Exercise prompt: Reproduce the entries in full. Exclude all images from the copy.

--- Supplied data ---

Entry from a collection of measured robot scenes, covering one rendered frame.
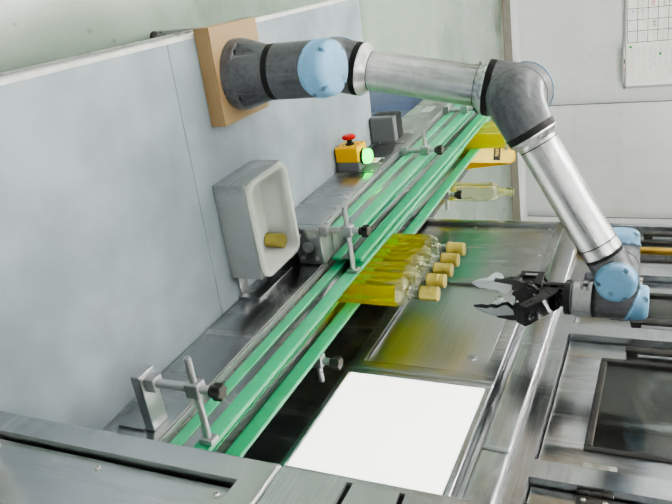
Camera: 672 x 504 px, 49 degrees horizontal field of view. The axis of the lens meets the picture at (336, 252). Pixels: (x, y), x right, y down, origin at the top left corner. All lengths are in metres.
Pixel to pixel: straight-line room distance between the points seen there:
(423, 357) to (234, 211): 0.54
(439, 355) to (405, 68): 0.65
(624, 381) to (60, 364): 1.13
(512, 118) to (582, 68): 6.22
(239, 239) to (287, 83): 0.35
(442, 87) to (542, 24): 6.05
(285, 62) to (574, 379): 0.91
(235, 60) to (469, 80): 0.48
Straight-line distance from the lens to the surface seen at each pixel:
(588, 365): 1.74
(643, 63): 7.56
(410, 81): 1.58
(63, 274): 1.28
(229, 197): 1.58
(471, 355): 1.69
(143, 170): 1.42
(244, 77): 1.55
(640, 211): 8.01
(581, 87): 7.66
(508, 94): 1.42
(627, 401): 1.64
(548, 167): 1.41
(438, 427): 1.49
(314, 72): 1.49
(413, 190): 2.16
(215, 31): 1.57
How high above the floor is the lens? 1.66
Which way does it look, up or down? 25 degrees down
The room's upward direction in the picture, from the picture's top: 93 degrees clockwise
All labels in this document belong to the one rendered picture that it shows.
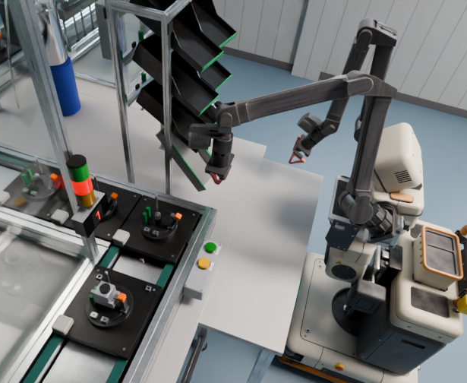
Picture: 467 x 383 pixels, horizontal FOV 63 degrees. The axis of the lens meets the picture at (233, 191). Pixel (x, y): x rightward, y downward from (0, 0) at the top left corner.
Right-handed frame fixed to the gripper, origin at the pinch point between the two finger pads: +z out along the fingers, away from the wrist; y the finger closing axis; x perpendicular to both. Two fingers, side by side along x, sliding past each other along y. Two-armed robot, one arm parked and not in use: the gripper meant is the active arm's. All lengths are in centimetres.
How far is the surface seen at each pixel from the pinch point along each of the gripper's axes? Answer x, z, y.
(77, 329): -25, 26, 49
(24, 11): -34, -55, 25
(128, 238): -25.9, 26.5, 14.5
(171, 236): -12.1, 26.3, 8.1
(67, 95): -93, 27, -50
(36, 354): -31, 27, 58
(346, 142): 66, 123, -210
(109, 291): -17.7, 14.8, 39.6
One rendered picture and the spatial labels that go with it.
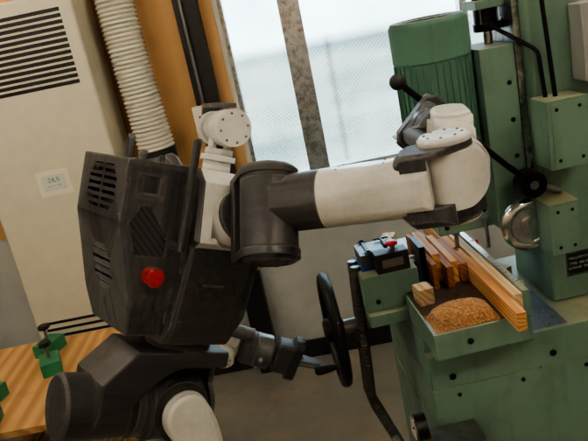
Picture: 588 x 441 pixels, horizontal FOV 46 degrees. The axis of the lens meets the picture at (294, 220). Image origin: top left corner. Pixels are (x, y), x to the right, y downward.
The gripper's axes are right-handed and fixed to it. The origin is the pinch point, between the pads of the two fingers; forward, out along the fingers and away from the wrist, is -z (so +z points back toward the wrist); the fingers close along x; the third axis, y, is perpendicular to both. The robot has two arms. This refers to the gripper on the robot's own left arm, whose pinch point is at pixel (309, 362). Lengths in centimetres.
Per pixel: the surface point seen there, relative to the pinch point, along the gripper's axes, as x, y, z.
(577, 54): 93, -3, -26
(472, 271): 41.7, -10.0, -24.1
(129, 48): 33, 128, 76
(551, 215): 61, -15, -32
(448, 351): 31.7, -30.7, -16.7
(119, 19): 42, 130, 82
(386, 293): 29.2, -7.8, -8.2
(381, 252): 37.7, -4.9, -3.9
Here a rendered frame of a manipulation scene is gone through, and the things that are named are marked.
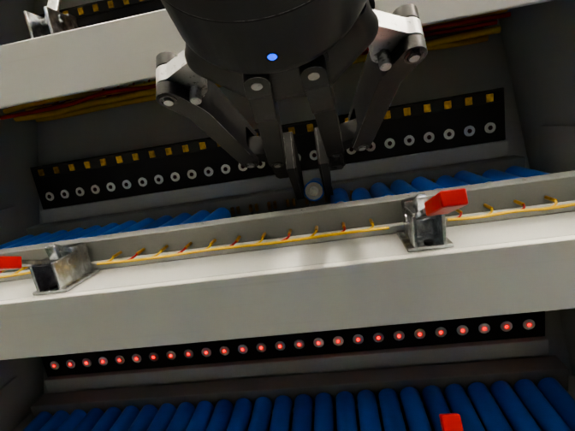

---

Solution to this exercise:
Entry from a collection of measured robot scenes, covering one rendered frame.
Camera: 672 x 504 px, 49 degrees horizontal field of view. The axis of the lens meets the picture at (336, 252). Pixels: (x, y), x right, y down, origin at the top left corner. All lengths are in metres.
Pixel to pixel: straight-line room distance between the points seen there:
(423, 357) to (234, 211): 0.54
(439, 355) to (405, 68): 0.65
(624, 381) to (60, 364): 1.13
(512, 118) to (582, 68): 6.22
(239, 239) to (287, 83): 0.35
(442, 87) to (542, 24): 6.05
(285, 62) to (574, 379): 0.91
(235, 60) to (469, 80): 0.48
Straight-line distance from the lens to the surface seen at each pixel:
(588, 365): 1.74
(643, 63): 7.56
(410, 81): 1.58
(63, 274): 1.28
(229, 197): 1.58
(471, 355): 1.69
(143, 170): 1.42
(244, 77): 1.55
(640, 211): 8.01
(581, 87): 7.66
(508, 94): 1.42
(627, 401): 1.64
(548, 167): 1.41
(438, 427): 1.49
(314, 72): 1.49
(413, 190): 2.16
(215, 31): 1.57
How high above the floor is the lens? 1.66
Which way does it look, up or down? 25 degrees down
The room's upward direction in the picture, from the picture's top: 93 degrees clockwise
All labels in this document belong to the one rendered picture that it shows.
Picture: 467 x 383 pixels, horizontal FOV 63 degrees. The axis of the lens meets the picture at (233, 191). Pixel (x, y): x rightward, y downward from (0, 0) at the top left corner.
Right-handed frame fixed to the gripper, origin at the pinch point between the two finger pads: +z out along the fingers, away from the wrist; y the finger closing axis; x perpendicular to both. Two fingers, side by side along x, sliding past each other along y. Two-armed robot, one arm parked and not in use: the gripper meant is the active arm's. All lengths are in centimetres.
How far is the surface seen at each pixel from the pinch point along each of the gripper's axes? Answer x, z, y.
(77, 329): -25, 26, 49
(24, 11): -34, -55, 25
(128, 238): -25.9, 26.5, 14.5
(171, 236): -12.1, 26.3, 8.1
(67, 95): -93, 27, -50
(36, 354): -31, 27, 58
(346, 142): 66, 123, -210
(109, 291): -17.7, 14.8, 39.6
One rendered picture and the spatial labels that go with it.
Picture: 588 x 441 pixels, horizontal FOV 46 degrees. The axis of the lens meets the picture at (294, 220). Image origin: top left corner. Pixels are (x, y), x to the right, y downward.
The gripper's axes are right-handed and fixed to it. The origin is the pinch point, between the pads of the two fingers; forward, out along the fingers and away from the wrist, is -z (so +z points back toward the wrist); the fingers close along x; the third axis, y, is perpendicular to both. The robot has two arms. This refers to the gripper on the robot's own left arm, whose pinch point is at pixel (309, 362). Lengths in centimetres.
Per pixel: the surface point seen there, relative to the pinch point, along the gripper's axes, as x, y, z.
(577, 54): 93, -3, -26
(472, 271): 41.7, -10.0, -24.1
(129, 48): 33, 128, 76
(551, 215): 61, -15, -32
(448, 351): 31.7, -30.7, -16.7
(119, 19): 42, 130, 82
(386, 293): 29.2, -7.8, -8.2
(381, 252): 37.7, -4.9, -3.9
Here a rendered frame of a manipulation scene is gone through, and the things that are named are marked.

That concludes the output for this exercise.